[Problem] Take the material below and extract the lines from the one with "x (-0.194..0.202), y" through the one with "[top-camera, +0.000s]", word for word, without pictures.

[Material shown Boundary: Start]

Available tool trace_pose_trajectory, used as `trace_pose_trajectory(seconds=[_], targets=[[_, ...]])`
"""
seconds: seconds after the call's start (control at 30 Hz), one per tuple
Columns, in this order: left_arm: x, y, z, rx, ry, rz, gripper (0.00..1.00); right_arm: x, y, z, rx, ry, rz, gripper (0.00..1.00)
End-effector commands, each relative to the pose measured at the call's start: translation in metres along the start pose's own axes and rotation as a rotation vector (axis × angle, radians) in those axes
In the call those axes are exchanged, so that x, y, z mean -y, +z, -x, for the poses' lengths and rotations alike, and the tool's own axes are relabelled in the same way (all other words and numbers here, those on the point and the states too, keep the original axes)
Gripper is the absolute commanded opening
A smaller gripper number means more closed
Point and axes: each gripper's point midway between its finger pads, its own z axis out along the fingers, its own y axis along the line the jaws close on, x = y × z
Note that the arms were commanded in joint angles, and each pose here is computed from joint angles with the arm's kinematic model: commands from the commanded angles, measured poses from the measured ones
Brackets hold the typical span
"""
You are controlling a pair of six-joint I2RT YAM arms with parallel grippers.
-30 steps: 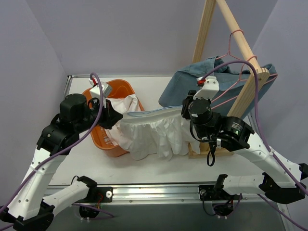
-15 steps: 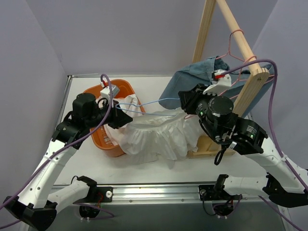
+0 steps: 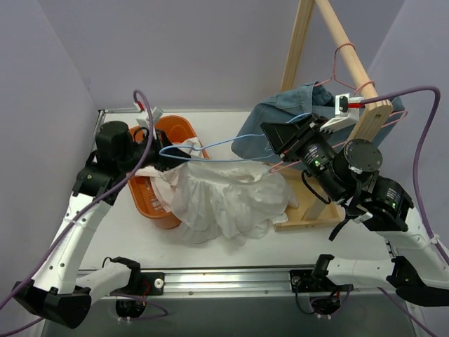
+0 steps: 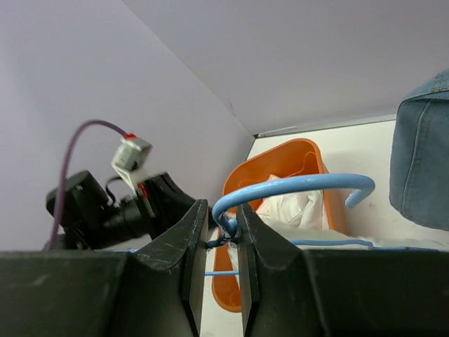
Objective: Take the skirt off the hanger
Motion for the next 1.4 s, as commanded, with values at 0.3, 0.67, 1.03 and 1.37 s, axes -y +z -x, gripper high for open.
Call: trace_pose_trajectory(seconds=[0.3, 0.67, 1.03, 1.37], targets=[[0.050, -0.119, 0.216, 0.579, 0.355, 0.247, 0.02, -0.001, -0.030, 0.034, 0.061, 0.043, 0.037, 0.00], [0.041, -0.165, 0.283, 0.783, 0.466, 0.468, 0.02, 0.010, -0.023, 0.016, 0.019, -0.002, -0.009, 0.00], [0.033, -0.097, 0.301, 0.682, 0.423, 0.157, 0.02, 0.015, -0.011, 0.003, -0.001, -0.041, -0.036, 0.00], [-0.018, -0.055, 0.252, 0.503, 0.139, -0.200, 0.02, 0.027, -0.015, -0.001, 0.005, -0.053, -0.068, 0.00]])
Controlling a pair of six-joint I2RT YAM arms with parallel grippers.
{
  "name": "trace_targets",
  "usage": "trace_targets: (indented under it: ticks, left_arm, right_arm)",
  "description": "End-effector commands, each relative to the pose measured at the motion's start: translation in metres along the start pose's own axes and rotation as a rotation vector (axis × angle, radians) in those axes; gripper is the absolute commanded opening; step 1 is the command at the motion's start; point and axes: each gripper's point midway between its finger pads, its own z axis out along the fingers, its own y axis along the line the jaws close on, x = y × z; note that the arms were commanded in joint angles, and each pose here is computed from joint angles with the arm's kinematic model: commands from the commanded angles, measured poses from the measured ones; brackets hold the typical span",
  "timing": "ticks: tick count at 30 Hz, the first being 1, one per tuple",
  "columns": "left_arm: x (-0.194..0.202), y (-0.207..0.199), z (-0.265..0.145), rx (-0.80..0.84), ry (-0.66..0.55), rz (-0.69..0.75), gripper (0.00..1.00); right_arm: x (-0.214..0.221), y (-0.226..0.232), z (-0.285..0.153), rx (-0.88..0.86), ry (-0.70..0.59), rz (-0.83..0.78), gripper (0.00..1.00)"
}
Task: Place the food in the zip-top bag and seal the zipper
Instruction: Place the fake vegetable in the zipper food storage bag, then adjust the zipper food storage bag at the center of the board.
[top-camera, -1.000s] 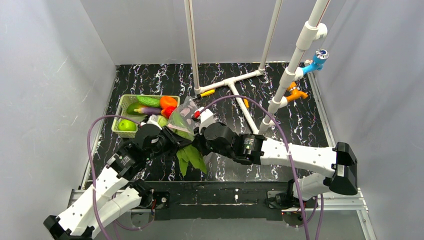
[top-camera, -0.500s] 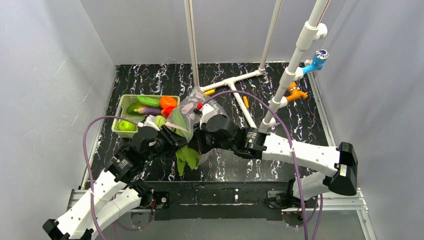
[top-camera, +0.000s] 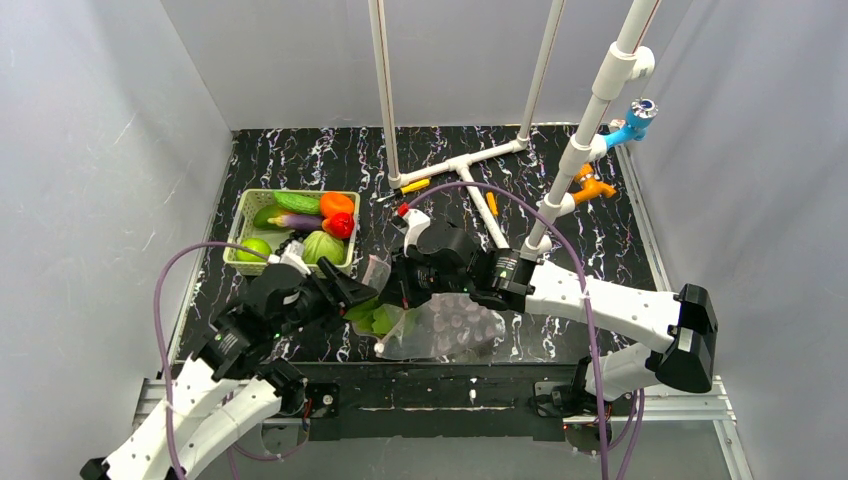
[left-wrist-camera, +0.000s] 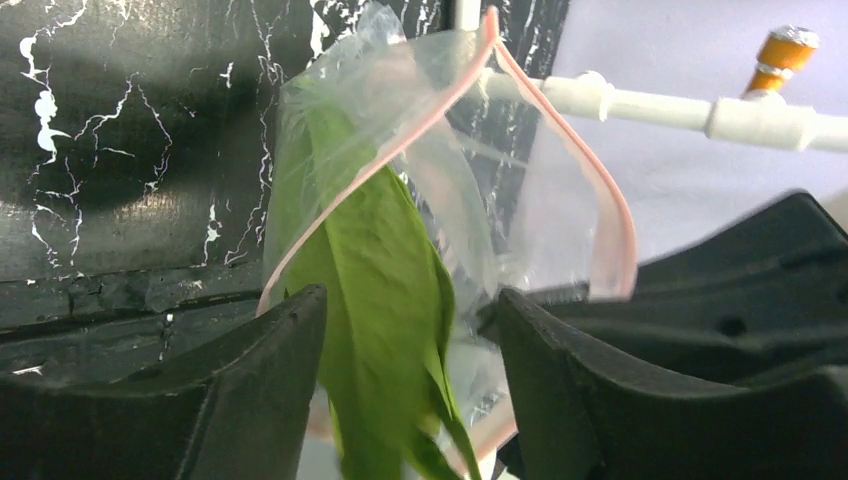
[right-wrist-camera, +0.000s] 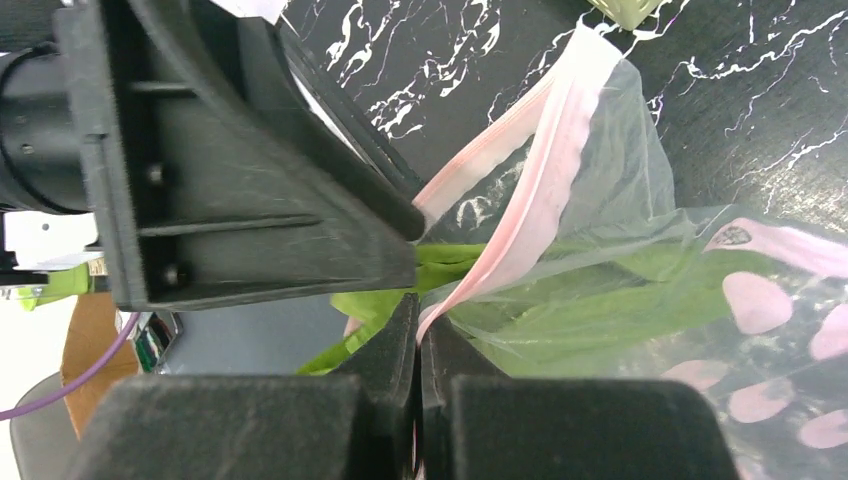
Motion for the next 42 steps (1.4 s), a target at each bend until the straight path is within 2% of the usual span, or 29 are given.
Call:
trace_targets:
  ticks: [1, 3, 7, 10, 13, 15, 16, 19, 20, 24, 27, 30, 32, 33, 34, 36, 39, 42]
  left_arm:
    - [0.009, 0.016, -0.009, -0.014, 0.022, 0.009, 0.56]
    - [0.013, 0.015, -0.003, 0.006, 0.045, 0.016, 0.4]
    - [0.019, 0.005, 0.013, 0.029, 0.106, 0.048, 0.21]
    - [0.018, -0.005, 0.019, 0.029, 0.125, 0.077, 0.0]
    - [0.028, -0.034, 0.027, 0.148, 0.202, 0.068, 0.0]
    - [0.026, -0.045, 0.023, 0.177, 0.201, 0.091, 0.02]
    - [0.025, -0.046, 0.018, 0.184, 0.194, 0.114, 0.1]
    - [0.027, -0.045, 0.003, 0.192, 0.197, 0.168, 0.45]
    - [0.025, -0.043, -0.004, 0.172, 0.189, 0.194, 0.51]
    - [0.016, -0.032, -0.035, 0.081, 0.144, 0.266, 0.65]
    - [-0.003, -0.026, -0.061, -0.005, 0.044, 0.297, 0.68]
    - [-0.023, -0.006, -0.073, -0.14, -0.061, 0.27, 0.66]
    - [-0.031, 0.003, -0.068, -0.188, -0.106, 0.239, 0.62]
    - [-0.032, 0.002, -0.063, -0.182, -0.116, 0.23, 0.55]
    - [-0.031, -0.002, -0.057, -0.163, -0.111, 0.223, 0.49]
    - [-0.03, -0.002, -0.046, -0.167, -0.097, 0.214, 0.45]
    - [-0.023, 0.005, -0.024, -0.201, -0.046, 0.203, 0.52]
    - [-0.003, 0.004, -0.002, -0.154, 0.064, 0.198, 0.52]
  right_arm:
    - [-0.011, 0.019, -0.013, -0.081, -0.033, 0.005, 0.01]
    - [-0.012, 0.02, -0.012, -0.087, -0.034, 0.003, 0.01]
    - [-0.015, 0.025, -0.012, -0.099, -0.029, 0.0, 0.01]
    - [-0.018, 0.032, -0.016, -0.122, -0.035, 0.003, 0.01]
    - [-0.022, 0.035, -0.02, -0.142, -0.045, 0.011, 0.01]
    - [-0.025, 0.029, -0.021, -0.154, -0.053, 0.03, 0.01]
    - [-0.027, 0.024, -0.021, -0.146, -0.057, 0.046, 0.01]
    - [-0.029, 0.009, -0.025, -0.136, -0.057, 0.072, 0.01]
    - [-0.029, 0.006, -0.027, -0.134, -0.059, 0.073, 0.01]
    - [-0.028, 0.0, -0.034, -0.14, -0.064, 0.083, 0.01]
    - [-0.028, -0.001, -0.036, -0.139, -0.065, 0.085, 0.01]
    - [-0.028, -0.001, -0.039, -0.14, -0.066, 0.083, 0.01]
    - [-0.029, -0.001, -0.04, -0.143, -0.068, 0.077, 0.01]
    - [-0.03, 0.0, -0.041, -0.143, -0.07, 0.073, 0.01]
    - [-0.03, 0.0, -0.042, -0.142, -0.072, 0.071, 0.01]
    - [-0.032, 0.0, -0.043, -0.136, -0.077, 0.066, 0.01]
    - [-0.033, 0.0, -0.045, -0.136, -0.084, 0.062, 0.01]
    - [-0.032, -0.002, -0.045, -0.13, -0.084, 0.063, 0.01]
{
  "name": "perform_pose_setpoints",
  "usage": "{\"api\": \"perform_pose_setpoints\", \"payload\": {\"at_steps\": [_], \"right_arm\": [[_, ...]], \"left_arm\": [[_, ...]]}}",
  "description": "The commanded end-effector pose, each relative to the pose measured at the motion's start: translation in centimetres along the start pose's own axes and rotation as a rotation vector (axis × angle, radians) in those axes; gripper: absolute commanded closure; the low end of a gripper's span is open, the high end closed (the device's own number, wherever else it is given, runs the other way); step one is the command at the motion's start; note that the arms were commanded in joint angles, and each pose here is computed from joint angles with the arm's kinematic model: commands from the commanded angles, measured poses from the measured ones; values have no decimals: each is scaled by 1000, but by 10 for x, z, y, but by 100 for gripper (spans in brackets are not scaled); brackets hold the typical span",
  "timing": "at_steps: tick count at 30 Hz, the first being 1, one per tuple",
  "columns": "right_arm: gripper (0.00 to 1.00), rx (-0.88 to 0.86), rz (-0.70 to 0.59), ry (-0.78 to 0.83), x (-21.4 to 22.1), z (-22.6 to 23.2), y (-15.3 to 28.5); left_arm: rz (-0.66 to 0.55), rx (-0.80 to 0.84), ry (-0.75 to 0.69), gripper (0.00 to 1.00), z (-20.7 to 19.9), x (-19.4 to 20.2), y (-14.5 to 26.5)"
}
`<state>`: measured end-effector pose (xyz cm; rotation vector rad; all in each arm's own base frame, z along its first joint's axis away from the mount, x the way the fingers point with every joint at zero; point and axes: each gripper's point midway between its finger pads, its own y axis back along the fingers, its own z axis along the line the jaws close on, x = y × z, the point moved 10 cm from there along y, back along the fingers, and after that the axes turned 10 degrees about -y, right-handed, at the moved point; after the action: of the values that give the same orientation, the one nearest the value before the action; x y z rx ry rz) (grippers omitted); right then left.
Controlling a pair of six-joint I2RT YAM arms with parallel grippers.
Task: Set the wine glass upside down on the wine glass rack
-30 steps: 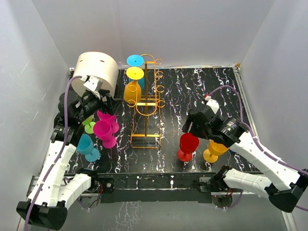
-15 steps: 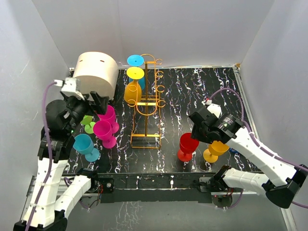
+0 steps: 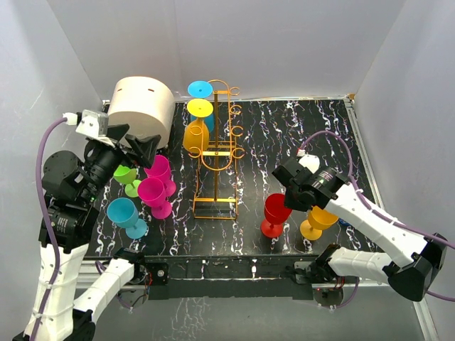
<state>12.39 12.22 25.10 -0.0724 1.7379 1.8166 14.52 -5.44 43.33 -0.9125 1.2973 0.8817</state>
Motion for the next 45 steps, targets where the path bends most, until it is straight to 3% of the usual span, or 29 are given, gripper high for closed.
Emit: {"api": "perform_pose_setpoints", "payload": {"at_steps": [1,4,11,15,24,32,40,45], "right_arm": [[90,-13,-63,-3,-4,-1,1],[100,-17,-67,-1,-3,-4,1],[100,-116,-153,-28,-13,-7,19],[100,-241,-271,-95,-28,-6,43],[100,-509,-579,-291,-66,-6,97],[100,-797,-765,-417,-88,-4,140],[100,-1028,-861,-544,-100,2,169],[100,-1131,-877,-560,-107,16,178]], "left_arm": [[-121,164,-56,1,-12,-23,2],[-159,250,-43,1,-18,-29,1],[-284,334,69,1,-29,-52,10],[-345,444,144,1,-39,-63,12],[-319,571,294,1,-47,-89,9],[-275,700,606,6,-53,-94,-25],[-286,739,812,6,-51,-97,-50],[-328,773,867,3,-51,-100,-61]]}}
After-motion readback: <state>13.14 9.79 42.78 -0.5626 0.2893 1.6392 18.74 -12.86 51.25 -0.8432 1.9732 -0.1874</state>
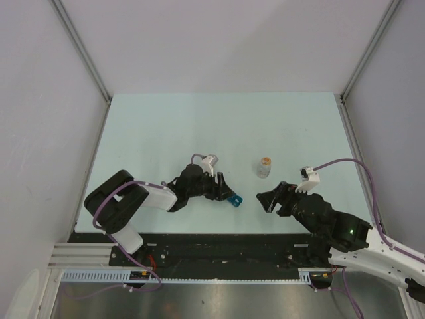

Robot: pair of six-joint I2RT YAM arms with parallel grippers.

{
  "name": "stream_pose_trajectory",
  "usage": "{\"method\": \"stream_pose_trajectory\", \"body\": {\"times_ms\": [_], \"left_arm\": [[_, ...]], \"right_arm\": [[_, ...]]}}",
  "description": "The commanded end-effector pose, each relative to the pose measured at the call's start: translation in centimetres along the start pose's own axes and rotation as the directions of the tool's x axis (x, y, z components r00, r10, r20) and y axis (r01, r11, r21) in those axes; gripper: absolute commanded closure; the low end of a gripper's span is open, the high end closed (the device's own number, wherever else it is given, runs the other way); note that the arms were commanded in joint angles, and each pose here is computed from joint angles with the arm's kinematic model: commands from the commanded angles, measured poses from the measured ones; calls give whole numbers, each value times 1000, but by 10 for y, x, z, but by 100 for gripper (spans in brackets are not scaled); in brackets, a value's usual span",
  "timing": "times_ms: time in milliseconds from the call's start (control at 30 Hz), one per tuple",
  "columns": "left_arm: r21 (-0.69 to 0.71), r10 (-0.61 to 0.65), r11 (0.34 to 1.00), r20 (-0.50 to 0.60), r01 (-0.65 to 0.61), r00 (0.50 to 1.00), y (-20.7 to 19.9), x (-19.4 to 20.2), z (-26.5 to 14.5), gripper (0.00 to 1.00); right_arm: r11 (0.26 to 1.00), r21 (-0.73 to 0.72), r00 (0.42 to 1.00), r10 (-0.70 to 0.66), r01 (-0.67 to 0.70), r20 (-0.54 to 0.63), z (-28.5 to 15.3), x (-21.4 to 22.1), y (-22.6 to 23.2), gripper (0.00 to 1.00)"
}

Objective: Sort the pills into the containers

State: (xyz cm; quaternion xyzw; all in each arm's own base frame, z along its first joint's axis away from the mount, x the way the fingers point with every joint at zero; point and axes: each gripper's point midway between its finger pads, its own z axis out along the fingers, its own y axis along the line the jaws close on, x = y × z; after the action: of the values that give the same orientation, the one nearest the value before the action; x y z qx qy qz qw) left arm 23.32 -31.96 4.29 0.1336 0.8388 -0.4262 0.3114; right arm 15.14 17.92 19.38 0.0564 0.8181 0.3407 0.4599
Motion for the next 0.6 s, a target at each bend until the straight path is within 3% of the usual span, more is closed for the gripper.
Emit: {"method": "stream_pose_trajectory", "body": {"times_ms": [0, 133, 200, 367, 500, 567], "left_arm": [[-15, 24, 1000, 11, -24, 1000, 7, -1, 2, 34], [-28, 19, 999, -1, -19, 1000, 12, 4, 4, 31], [-31, 13, 999, -15, -13, 1000, 14, 7, 5, 25], [-47, 8, 999, -27, -9, 1000, 19, 12, 5, 24], [-79, 13, 997, -30, -15, 999, 25, 12, 3, 14], [-104, 19, 994, -30, -22, 999, 29, 12, 3, 13]], "right_arm": [[999, -29, 1000, 18, -18, 25, 0, -7, 8, 19], [1000, -23, 999, 16, -16, 29, -1, -7, 6, 19], [1000, -16, 999, 20, -20, 27, 0, -6, 5, 19], [1000, -14, 999, 22, -22, 23, 0, -5, 4, 19], [999, 1, 999, 40, -40, 29, 1, -6, 2, 19], [999, 3, 999, 44, -44, 29, 1, -6, 2, 19]]}}
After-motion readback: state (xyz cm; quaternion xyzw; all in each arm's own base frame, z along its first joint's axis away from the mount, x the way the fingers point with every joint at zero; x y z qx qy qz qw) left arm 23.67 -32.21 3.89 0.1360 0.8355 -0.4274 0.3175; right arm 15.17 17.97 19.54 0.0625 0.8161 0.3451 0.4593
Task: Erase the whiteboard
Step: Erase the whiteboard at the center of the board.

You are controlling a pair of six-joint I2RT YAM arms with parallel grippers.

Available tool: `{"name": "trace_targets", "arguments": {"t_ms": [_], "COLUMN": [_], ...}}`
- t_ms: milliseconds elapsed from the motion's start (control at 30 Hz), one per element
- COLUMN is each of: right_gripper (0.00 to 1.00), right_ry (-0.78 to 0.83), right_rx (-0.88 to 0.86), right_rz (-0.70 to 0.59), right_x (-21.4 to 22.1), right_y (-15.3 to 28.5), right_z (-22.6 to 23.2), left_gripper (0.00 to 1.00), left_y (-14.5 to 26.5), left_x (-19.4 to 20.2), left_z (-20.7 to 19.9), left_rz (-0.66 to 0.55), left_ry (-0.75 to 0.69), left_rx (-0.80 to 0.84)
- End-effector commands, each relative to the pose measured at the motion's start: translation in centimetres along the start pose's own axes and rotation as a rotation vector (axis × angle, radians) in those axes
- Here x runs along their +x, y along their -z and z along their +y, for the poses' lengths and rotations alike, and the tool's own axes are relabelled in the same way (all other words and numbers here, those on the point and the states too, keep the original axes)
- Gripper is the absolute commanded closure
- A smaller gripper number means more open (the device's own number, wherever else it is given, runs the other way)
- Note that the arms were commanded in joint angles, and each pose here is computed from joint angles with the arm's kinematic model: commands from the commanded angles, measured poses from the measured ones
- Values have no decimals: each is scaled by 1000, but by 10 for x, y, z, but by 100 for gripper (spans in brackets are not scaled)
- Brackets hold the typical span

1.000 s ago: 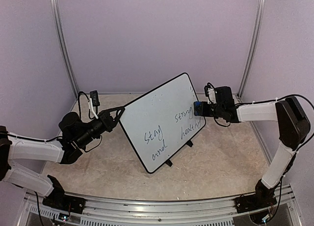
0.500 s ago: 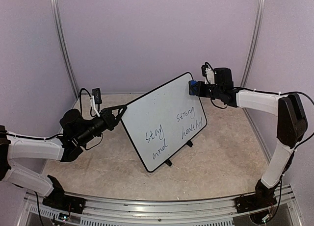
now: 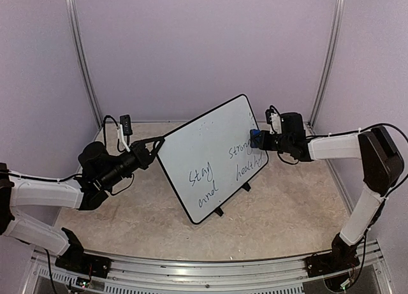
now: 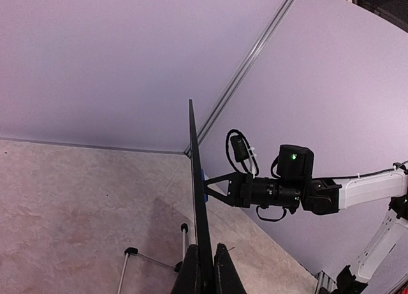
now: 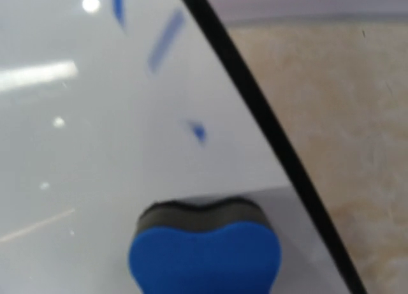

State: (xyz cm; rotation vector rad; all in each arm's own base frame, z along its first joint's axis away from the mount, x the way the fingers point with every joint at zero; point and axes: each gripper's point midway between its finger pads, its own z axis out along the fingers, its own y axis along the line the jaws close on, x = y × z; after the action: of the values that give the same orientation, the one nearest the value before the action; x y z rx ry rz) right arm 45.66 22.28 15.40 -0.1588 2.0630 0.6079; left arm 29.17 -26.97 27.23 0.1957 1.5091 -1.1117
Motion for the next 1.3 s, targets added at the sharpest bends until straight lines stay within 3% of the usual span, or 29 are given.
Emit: {"name": "trace_targets", "arguments": {"t_ms": [0, 333, 1267], "right_gripper": [77, 77, 77], "right_ry": [-16, 5, 256], "right_rx": [15, -45, 40], "right_rz": [101, 89, 87], "right_x": [41, 33, 25], "right_y": [1, 4, 22], "right_z": [-9, 3, -8], "left_gripper": [100, 100, 100], "left_y": [2, -10, -32], "left_x": [20, 22, 22], "left_z": [-61, -55, -48], "left_rz": [111, 125, 212], "left_ry": [-92, -72, -124], "left_rx": [289, 237, 146]}}
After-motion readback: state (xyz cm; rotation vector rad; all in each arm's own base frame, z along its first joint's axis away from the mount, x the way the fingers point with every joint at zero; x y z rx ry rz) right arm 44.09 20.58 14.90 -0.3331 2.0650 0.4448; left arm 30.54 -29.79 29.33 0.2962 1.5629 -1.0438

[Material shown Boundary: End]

[Final answer]
  "columns": "left_arm: x (-0.194..0.202), y (-0.207..0.199), z (-0.265..0.145), rx (-0.80..0.84), ry (-0.66..0.55), rz (-0.69..0.75), gripper (0.00..1.00); right_arm: x (-0.214..0.221), y (-0.226..0.232), z (-0.285..0.153), rx (-0.88..0.86), ry (-0.70..0.59), rz (-0.83..0.78), gripper (0.00..1.00)"
}
Task: Place the food in the zip-top bag and seal the zipper
Instruction: Place the fake vegetable in the zipper food storage bag, then adjust the zipper food storage bag at the center of the board.
[top-camera, -1.000s] 
[top-camera, -0.500s] 
[top-camera, +0.000s] 

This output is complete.